ACTIVITY: Please give the number of lines in the listing that include the word "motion", with no other words.

AVAILABLE DATA:
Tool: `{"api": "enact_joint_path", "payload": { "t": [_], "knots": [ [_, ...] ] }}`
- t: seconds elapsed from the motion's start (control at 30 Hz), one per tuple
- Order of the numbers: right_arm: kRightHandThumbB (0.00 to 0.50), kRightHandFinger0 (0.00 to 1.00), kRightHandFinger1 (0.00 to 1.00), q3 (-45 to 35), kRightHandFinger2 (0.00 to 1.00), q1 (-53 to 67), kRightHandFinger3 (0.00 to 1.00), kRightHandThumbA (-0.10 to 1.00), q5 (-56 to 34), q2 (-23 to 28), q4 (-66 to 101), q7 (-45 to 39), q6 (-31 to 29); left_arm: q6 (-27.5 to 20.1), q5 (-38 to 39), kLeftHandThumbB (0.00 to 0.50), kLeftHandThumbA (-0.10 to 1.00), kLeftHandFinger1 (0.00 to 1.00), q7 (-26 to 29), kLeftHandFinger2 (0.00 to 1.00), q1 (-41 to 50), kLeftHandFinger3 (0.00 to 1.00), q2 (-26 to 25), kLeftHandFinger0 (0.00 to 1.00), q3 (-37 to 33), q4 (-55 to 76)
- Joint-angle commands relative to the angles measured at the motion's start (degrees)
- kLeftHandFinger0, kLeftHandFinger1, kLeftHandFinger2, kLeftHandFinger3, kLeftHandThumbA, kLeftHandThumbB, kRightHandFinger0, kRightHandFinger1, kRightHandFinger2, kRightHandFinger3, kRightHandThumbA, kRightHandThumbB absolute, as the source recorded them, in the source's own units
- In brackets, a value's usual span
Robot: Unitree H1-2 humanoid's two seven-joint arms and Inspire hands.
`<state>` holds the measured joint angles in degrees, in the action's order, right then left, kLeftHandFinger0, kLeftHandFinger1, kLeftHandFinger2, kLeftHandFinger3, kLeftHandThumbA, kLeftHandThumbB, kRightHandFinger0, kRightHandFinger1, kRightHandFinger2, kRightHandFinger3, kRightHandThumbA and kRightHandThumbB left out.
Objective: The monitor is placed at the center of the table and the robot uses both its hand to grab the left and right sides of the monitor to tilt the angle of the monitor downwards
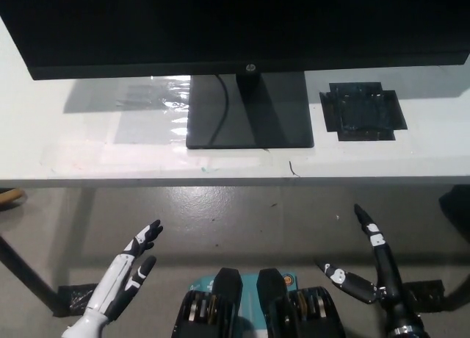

REPLY: 2